• [What you have to do]:
Please restate, exactly, only the lines from the beginning of the listing below through the line containing "For some of", with the pictures left out.

☆ ☆ ☆

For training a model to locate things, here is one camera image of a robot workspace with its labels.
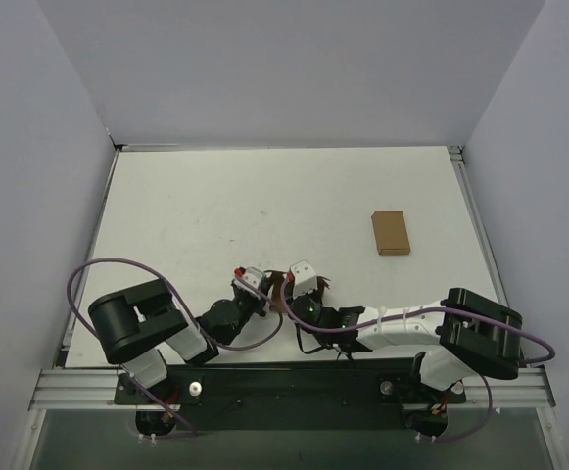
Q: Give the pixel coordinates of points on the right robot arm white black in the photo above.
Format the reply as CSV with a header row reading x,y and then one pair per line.
x,y
465,333

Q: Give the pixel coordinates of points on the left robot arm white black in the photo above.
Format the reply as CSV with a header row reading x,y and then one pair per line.
x,y
131,323

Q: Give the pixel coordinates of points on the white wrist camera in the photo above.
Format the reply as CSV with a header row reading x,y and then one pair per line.
x,y
249,278
304,277

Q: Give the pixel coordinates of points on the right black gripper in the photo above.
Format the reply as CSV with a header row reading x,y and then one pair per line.
x,y
319,285

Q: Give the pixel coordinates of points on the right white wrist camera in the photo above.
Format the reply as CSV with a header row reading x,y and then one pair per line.
x,y
304,277

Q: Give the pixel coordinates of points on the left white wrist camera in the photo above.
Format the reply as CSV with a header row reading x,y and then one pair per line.
x,y
249,278

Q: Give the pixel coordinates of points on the aluminium frame rail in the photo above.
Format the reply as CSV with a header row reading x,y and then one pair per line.
x,y
458,163

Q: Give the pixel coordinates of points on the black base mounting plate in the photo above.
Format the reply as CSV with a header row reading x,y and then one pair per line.
x,y
348,395

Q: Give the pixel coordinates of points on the small folded cardboard box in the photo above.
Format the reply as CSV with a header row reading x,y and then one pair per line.
x,y
390,233

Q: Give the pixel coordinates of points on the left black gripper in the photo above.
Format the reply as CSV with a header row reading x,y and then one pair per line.
x,y
262,289

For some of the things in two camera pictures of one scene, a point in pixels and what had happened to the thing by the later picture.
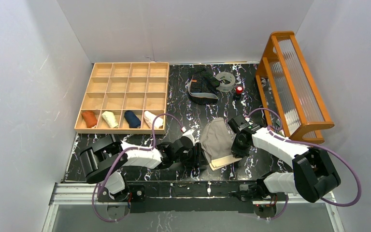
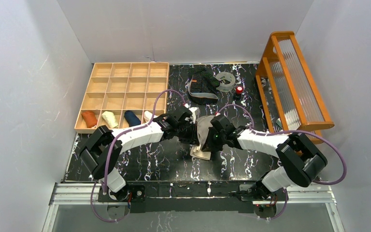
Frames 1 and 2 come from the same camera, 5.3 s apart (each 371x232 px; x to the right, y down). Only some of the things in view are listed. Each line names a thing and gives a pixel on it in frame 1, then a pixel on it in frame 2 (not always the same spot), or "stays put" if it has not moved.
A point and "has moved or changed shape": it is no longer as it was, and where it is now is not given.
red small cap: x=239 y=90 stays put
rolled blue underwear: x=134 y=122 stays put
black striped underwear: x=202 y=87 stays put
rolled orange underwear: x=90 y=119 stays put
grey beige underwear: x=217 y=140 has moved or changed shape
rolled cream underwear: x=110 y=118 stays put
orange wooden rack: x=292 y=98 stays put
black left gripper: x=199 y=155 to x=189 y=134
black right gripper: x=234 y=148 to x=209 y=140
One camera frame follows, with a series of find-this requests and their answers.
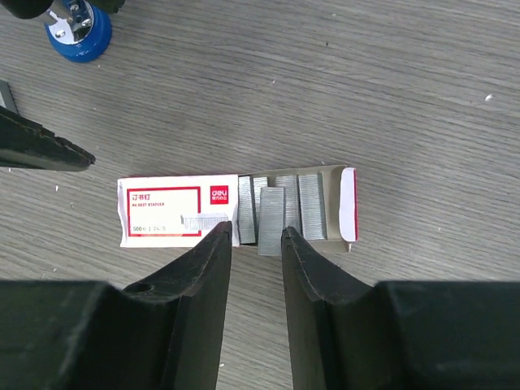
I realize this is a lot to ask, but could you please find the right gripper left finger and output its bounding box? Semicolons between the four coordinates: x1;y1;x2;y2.
1;222;232;389

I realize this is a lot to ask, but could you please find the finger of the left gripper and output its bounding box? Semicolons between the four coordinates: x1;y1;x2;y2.
1;107;96;171

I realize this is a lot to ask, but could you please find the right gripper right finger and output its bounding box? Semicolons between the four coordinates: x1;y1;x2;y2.
281;227;519;389

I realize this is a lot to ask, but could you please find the blue black stapler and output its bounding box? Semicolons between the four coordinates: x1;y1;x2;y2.
45;1;112;63

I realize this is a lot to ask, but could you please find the staple strip upper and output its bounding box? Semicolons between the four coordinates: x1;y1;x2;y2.
0;80;19;114

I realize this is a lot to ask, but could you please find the red white staple box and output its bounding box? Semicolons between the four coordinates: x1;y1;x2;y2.
117;165;358;254

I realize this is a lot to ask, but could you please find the staple strip on box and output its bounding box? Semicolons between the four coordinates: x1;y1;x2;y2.
258;187;285;256

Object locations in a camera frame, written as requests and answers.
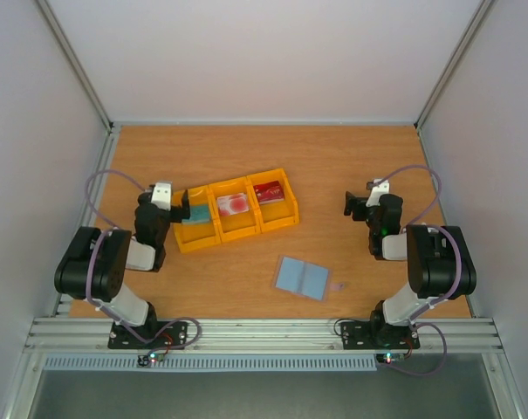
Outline yellow three-compartment bin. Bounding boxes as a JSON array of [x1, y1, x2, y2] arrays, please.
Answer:
[[173, 168, 300, 253]]

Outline teal VIP card stack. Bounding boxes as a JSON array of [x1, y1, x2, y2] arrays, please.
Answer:
[[182, 204, 212, 225]]

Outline red card stack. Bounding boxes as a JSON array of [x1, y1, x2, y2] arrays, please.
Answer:
[[253, 180, 285, 205]]

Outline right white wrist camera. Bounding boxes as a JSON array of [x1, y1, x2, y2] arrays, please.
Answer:
[[366, 179, 390, 207]]

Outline right small circuit board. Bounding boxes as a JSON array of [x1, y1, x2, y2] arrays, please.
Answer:
[[376, 353, 408, 365]]

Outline small circuit board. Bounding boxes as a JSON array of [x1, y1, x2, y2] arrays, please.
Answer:
[[376, 353, 408, 365], [137, 353, 166, 367]]

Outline pink leather card holder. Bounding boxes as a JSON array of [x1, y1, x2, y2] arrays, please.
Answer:
[[271, 255, 347, 301]]

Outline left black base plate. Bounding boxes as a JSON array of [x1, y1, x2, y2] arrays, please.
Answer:
[[107, 321, 189, 350]]

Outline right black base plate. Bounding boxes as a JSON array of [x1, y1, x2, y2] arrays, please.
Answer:
[[339, 320, 421, 351]]

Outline left small circuit board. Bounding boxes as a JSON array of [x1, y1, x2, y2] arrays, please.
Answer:
[[137, 353, 166, 367]]

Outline grey slotted cable duct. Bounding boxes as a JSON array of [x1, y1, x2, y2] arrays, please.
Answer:
[[44, 354, 377, 374]]

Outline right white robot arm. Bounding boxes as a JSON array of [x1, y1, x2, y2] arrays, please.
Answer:
[[334, 192, 477, 350]]

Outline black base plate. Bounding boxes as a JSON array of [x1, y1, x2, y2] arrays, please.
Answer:
[[107, 321, 189, 350], [339, 320, 421, 351]]

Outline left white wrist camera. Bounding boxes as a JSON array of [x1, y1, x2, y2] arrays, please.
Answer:
[[149, 182, 173, 211]]

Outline pink circle card stack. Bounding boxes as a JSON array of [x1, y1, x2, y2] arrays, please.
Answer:
[[216, 193, 250, 217]]

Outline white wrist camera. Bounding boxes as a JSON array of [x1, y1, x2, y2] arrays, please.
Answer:
[[149, 182, 173, 211], [366, 179, 390, 207]]

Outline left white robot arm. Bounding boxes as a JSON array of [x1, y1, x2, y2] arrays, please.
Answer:
[[54, 183, 191, 347]]

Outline aluminium front rail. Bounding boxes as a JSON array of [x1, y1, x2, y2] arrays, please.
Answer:
[[24, 317, 504, 354]]

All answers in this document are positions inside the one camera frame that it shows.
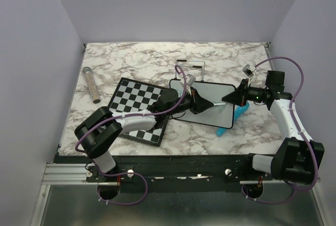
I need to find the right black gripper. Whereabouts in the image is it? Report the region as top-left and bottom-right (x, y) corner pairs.
(222, 78), (268, 107)

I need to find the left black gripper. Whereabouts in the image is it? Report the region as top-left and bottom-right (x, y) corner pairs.
(166, 87), (213, 117)

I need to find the black framed whiteboard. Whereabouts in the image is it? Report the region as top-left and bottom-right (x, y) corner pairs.
(173, 81), (236, 129)

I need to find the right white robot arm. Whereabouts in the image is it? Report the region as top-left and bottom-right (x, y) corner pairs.
(222, 70), (324, 185)

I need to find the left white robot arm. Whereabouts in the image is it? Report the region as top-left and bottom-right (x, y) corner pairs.
(74, 87), (215, 181)

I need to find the blue cylindrical tube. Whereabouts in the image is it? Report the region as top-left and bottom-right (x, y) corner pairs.
(216, 103), (250, 137)

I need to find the black and white chessboard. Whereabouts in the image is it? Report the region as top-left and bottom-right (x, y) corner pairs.
(108, 78), (167, 147)

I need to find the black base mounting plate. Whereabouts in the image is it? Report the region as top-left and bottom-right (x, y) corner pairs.
(54, 154), (308, 194)

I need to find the glittery silver tube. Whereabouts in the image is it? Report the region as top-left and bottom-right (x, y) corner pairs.
(82, 67), (101, 104)

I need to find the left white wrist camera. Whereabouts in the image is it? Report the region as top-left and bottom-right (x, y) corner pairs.
(186, 74), (196, 87)

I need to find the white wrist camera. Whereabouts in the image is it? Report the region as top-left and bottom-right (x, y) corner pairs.
(242, 64), (256, 78)
(186, 74), (196, 87)

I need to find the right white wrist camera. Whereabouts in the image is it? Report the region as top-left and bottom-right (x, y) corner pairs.
(242, 64), (256, 78)

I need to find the wire whiteboard stand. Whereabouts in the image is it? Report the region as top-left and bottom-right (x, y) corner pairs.
(175, 59), (206, 82)

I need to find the aluminium frame rail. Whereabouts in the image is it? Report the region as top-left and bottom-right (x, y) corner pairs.
(41, 162), (322, 185)

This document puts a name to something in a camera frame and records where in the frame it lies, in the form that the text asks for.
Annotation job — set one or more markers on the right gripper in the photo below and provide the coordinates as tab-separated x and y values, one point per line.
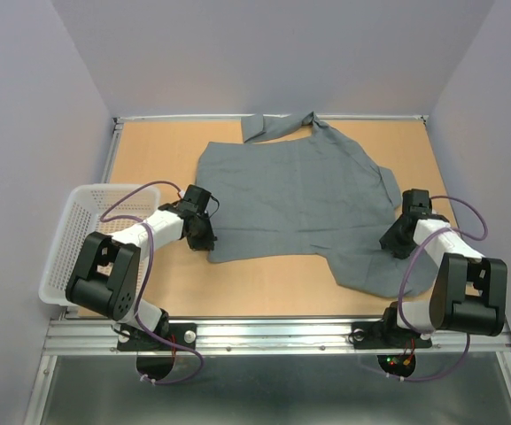
398	250

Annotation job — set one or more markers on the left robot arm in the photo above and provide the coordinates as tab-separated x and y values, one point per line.
111	271

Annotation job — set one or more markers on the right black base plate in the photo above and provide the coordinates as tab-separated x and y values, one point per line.
375	335

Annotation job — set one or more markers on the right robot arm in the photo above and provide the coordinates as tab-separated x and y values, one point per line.
470	290

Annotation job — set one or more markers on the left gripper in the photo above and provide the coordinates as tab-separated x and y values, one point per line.
205	243

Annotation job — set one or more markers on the white plastic basket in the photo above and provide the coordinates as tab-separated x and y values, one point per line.
81	216

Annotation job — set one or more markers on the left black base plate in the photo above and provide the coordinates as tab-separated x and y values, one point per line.
131	339

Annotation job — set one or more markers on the grey long sleeve shirt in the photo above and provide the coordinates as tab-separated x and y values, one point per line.
297	186

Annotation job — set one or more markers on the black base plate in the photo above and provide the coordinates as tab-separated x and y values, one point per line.
375	335
131	339

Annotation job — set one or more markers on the aluminium mounting rail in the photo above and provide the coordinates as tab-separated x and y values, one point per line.
219	337

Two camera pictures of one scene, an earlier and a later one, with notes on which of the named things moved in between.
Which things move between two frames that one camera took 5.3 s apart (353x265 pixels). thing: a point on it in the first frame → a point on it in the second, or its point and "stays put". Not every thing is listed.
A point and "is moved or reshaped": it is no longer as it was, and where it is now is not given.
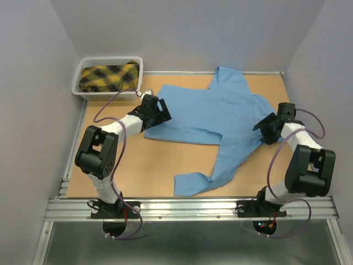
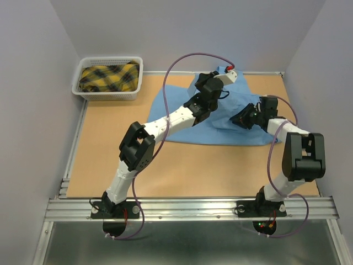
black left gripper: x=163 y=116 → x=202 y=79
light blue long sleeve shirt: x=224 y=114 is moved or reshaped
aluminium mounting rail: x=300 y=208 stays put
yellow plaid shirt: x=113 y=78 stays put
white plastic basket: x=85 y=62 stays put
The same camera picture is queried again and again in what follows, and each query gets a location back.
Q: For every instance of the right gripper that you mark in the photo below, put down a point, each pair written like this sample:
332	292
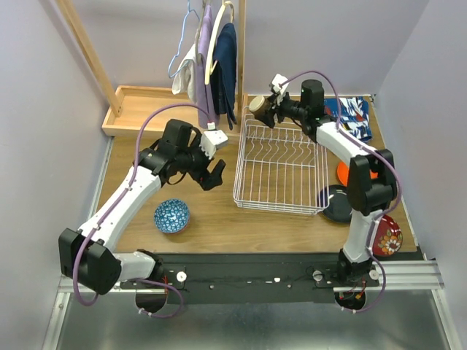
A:
276	109

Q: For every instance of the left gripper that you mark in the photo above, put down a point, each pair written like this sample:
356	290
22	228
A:
203	171

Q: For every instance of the white metal cup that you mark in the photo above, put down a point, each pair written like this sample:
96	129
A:
256	106

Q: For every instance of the blue patterned bowl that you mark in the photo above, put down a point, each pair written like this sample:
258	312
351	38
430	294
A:
172	216

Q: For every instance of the white wire dish rack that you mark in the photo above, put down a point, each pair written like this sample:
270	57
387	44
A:
280	169

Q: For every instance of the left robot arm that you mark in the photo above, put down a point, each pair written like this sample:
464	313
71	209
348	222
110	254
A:
87	255

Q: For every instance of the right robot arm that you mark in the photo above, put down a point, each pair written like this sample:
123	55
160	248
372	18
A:
372	183

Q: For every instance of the wooden clothes rack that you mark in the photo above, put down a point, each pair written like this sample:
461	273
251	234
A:
129	105

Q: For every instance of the navy hanging garment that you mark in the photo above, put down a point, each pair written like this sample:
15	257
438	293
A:
223	78

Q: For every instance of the cream wooden hanger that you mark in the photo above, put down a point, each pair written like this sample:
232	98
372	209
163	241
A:
210	63

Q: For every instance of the blue patterned folded cloth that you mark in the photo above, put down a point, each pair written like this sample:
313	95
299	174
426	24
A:
354	115

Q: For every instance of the grey hanger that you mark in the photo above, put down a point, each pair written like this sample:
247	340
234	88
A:
206	16

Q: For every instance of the white hanging garment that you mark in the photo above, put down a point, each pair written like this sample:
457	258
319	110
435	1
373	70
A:
184	80

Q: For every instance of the orange plate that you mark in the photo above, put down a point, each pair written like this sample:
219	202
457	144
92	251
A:
342	172

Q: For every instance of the red floral plate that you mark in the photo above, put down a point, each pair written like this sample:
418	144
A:
388	239

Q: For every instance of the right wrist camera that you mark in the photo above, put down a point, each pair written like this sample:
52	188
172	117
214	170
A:
278	88

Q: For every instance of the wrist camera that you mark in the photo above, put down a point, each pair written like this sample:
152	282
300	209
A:
212	140
278	88

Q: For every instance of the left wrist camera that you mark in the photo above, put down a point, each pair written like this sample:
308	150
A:
212	140

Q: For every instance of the light blue wire hanger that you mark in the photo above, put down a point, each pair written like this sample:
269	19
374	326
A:
189	11

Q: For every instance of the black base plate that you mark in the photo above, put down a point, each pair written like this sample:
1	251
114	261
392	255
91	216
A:
249	265

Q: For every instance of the aluminium rail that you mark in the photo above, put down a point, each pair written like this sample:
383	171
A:
392	275

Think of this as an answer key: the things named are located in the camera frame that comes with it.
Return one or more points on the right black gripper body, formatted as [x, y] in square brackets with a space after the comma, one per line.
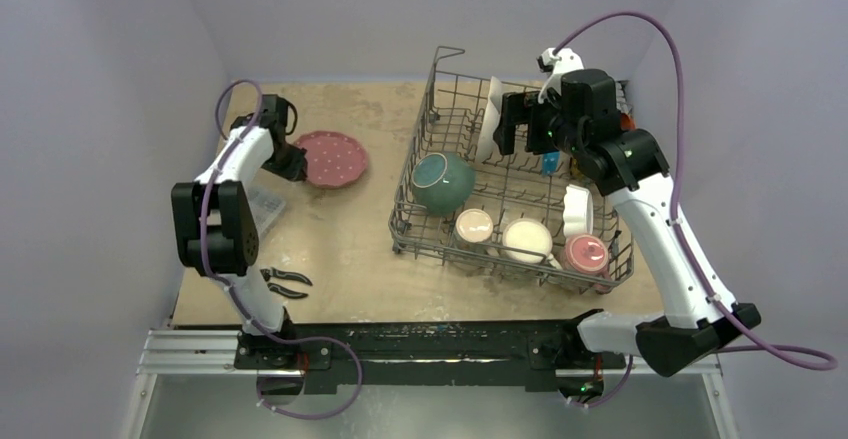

☆ ☆ ☆

• [Exercise output]:
For training a model to locate things, here is one camera image of a robot workspace with its labels.
Q: Give the pixel coordinates of points on the right robot arm white black in the photo above.
Format the reply as CSV with a header row reading x,y and then one pair per line.
x,y
465,333

Q: Give the pixel coordinates of points on the left robot arm white black in the photo above.
Format the reply as CSV with a header row reading x,y and then one pair per line.
x,y
131,323

Q: Give the pixel coordinates of points on the white wrist camera in the photo above.
Format the reply as CSV with a header row reading x,y and then one pair per line.
x,y
249,278
304,277

Q: Give the pixel coordinates of points on the right black gripper in the photo above.
Format the reply as CSV with a header row reading x,y and then one pair per line.
x,y
319,285

Q: Give the pixel coordinates of points on the right white wrist camera in the photo above.
Format the reply as CSV with a header row reading x,y and then one pair per line.
x,y
304,277

Q: Give the pixel coordinates of points on the left white wrist camera in the photo above.
Format the reply as CSV with a header row reading x,y and then one pair per line.
x,y
249,278

Q: Give the pixel coordinates of points on the aluminium frame rail in the photo above.
Format the reply as CSV with a header row reading x,y and then one pair per line.
x,y
458,163

Q: Give the pixel coordinates of points on the black base mounting plate in the photo above.
Format the reply as CSV with a header row reading x,y and then one pair per line.
x,y
348,395

Q: Give the pixel coordinates of points on the small folded cardboard box in the photo above.
Format the reply as CSV with a header row reading x,y and then one pair per line.
x,y
390,233

Q: Give the pixel coordinates of points on the left black gripper in the photo above.
Format the reply as CSV with a header row reading x,y and then one pair per line.
x,y
262,289

For some of the things in two camera pictures of one scene, a point in pixels and what had happened to the thing by the later picture.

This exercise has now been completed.